--- WHAT THE EXERCISE ASKS ---
Word for word, set down the listing that appears after this line.
(RECORDED DATA Opens)
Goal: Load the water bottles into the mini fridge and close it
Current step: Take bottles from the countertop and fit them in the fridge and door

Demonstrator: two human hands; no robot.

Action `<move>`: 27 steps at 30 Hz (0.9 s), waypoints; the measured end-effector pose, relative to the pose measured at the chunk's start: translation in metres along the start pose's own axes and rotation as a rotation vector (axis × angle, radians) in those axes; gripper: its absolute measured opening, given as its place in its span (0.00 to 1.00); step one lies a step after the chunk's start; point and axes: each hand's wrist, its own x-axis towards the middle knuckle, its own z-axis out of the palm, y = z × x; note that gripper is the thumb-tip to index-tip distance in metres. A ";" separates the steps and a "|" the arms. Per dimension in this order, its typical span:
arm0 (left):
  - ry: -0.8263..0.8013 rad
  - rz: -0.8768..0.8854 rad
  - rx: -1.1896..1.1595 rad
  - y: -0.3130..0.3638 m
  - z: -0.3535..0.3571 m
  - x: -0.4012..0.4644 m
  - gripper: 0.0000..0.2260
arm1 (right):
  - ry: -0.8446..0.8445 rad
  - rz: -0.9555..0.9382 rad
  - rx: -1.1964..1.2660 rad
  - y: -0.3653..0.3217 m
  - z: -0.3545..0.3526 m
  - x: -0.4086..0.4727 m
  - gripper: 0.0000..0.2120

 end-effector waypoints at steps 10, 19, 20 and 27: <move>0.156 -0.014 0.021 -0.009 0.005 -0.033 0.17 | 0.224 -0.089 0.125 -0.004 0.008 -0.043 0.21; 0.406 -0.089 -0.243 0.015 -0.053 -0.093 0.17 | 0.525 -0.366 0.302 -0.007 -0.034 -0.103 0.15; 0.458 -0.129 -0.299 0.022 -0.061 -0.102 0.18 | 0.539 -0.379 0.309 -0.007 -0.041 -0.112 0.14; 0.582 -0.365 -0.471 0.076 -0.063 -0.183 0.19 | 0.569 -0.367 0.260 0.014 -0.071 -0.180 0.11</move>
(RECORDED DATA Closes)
--- EXERCISE RESPONSE ---
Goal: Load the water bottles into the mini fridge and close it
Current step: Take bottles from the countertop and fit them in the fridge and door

Demonstrator: two human hands; no robot.

Action `<move>`: 27 steps at 30 Hz (0.9 s), waypoints; the measured end-effector pose, relative to the pose measured at the chunk's start: translation in metres along the start pose's own axes and rotation as a rotation vector (axis × angle, radians) in those axes; gripper: its absolute measured opening, given as its place in its span (0.00 to 1.00); step one lies a step after the chunk's start; point and axes: each hand's wrist, its own x-axis towards the middle knuckle, its own z-axis out of the palm, y = z × x; note that gripper is the thumb-tip to index-tip distance in metres. A ";" separates the steps and a "|" the arms. Per dimension in this order, its typical span:
arm0 (left):
  - ry: -0.8263..0.8013 rad
  - rz: -0.8768..0.8854 rad
  - rx: -1.1896..1.1595 rad
  - y: -0.3130..0.3638 m
  - z: -0.3535..0.3571 m
  - x: -0.4012..0.4644 m
  - gripper: 0.0000..0.2260
arm1 (right):
  - ry: -0.8446..0.8445 rad
  - rz: -0.9555..0.9382 rad
  - rx: -1.1964..1.2660 rad
  - y: -0.3653..0.3217 m
  - z: -0.3545..0.3526 m
  - x: -0.4086..0.4727 m
  - gripper: 0.0000..0.2120

 end-effector waypoints at steps 10, 19, 20 and 27: <move>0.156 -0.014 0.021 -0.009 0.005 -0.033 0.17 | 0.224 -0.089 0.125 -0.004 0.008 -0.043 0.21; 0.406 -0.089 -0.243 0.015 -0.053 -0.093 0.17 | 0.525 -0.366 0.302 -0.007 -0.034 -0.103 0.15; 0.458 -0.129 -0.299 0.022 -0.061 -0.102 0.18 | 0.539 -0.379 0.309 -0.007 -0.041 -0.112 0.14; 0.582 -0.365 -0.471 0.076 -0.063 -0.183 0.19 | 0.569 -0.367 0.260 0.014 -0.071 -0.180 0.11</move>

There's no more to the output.